Данная ситуация как две капли воды похожа на ту, что возникла при осаде венграми галицкого «пригорода» Ярослава, прекратившего сопротивление и принявшего их сторону не в результате военного поражения, а как представляет летописец, единственно по вине местного воеводы, который «оужасти во сердце имоущю». Перед нами ни что иное, как трафаретный прием, используемый придворным летописцем Даниила Романовича столь же часто, сколько сам Даниил оказывался в неудобном или затруднительном положении, — неудачи и промахи своего патрона усердный панегирист относит либо на счет козней «безбожных» галицких бояр, либо винит во всем нерадивых княжеских слуг.
Что же, однако, могло быть на самом деле? Думается, ответить поможет одна немаловажная деталь — участие в волынском походе венгров князя Александра Всеволодовича, давнего соперника Даниила не только в борьбе за Галич, но и за Владимир-Волынский. По сути дела, вся уступка владимирского воеводы венграм состояла в том, что последний «рядомь же дасть Белъзъ и Червенъ Олександроу». Князь Александр в прошлом неоднократно занимал владимирский стол, более, чем кто-либо, пользуясь при этом доверием и поддержкой горожан. Это позволяло ему успешно противостоять другим претендентам на владимирское княжение, в том числе и Романовичам[2510]
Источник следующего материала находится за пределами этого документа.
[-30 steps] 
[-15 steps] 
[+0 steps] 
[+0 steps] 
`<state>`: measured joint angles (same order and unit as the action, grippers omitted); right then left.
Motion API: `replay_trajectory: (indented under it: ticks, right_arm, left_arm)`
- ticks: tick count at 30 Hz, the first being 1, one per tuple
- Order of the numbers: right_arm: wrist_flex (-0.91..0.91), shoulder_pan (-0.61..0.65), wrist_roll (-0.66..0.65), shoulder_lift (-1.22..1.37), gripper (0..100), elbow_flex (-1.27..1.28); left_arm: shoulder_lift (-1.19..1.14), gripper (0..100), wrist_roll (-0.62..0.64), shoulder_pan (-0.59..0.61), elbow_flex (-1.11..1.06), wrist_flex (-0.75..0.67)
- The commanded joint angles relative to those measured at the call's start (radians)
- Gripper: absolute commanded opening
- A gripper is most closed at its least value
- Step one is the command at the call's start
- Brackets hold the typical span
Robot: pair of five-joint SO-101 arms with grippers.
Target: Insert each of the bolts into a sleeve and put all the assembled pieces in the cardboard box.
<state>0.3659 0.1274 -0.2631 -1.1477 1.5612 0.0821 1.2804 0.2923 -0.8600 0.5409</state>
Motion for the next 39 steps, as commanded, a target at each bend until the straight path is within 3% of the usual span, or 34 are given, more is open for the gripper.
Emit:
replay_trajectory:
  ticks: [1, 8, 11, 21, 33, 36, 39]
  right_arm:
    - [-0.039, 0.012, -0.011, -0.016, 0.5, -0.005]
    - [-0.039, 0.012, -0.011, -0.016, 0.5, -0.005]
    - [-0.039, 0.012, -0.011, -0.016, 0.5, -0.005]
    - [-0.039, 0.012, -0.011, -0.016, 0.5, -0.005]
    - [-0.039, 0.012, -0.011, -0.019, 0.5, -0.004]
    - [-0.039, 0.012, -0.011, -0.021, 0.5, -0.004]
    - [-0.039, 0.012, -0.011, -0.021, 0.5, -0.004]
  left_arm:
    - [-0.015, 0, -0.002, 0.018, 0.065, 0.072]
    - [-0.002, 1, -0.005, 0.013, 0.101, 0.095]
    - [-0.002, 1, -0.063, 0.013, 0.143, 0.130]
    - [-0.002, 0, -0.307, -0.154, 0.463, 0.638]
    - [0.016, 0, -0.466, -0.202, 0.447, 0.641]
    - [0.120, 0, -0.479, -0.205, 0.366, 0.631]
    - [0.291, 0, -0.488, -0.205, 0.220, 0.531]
. Весьма показателен такой пример. Однажды Александр, чтобы выбить засевшего во Владимире Святослава Игоревича, «навел» на город войска польских князей Лешка и Конрада. И когда «придоша Ляхове на Володимеръ», «отвориша имъ врата Володимерци» только потому, что «с ними был» Александр[2511].Сама собой напрашивается параллель с рассматриваемым нами походом на Волынь венгерского короля. Не этим ли, с виду малоприметным, но много значившим для владимирцев обстоятельством — участием в походе князя Александра — объясняется их податливость к миру и отказ сильного и многочисленного владимирского войска от кровопролития? Владимирцы во главе с воеводой самостоятельно принимают такое решение наперекор своим князьям. Может быть, здесь сыграло роль то самое предпочтение, которое они еще недавно отдавали Александру перед Романовичами. Тогда, полтора десятилетия назад, сыновьям Романа, опиравшимся лишь на польскую помощь, в упорной борьбе удалось отбить у Александра всего два владимирских «пригорода», и они с бессильной завистью «на Володимеръ призирающа»[2512]
. И только когда польский князь, закончив свои дела в Галиче, со всеми силами сам «пошел» добывать братьям владимирский стол, Романовичи были «посажены» во Владимире[2513].Таким образом, представленный здесь летописный материал, относящийся к перипетиям борьбы за Галич конца 20 — начала 30-х годов ХIII в., требует, на наш взгляд, пересмотра многих сложившихся в науке стереотипов.
Даниил Романович явно проигрывал в этой борьбе своим главным конкурентам, в том числе и венгерскому королевичу. Поддержка, которой Романовичи будто бы постоянно и безусловно пользовались у галичан, простых граждан, — не более, чем историографическая фикция. Ничем не обосновано и резкое противопоставление простых горожан боярству как неких политических антиподов. В этом, по-видимому, сказалось идущее еще от летописца крайне враждебное отношение к галицким боярам, «лживым», «безбожным» и «неверным», а усиленно выражаемое им сочувствие к делам князя было воспринято как проявление народной любви.
Между тем простые галичане гораздо чаще и охотнее следуют за своими боярами в их неприятии Даниила, нежели за самим Даниилом. Только с помощью извне ему удалось захватить галицкий стол, пребывание на котором стало подобным сидению на вулкане, в любой момент грозящему обернуться гибелью. Столь же враждебным было отношение к Романовичу жителей части галицких «пригородов». Списывая все на козни бояр, ни летописец, ни новейшие исследователи как бы не замечают, что простые граждане не только ничуть не противятся этому, но, более того, всякий раз, когда исподволь со страниц летописи все же проступает позиция галичан, она оказывается той же, что и у боярства, — община и ее лидеры едины и вместе противостоят неугодному князю[2514]
.Ближайший пример — поход на Галич венгерского короля Андрея в 1232 г., когда вслед за «всеми галицкими боярами», бежавшими с Голых Гор «от князя Данила ко королеви», сторону последнего приняли и галичане: «Королеви же посадившоу сына своего Андрея в Галичи светомъ неверьныхъ Галичанъ»[2515]
. Вполне закономерно, что княжеский панегирист завершает повествование о поражении Даниила гневным выпадом в адрес всех галицких жителей, которых он называет «неверными». Подобным же образом придворный историограф не раз выражает свои чувства к своенравным жителям Галича[2516], но в его повествовании не найдется ни одного случая, когда бы автор мог с удовлетворением отметить «верность» галичан князю Даниилу[2517].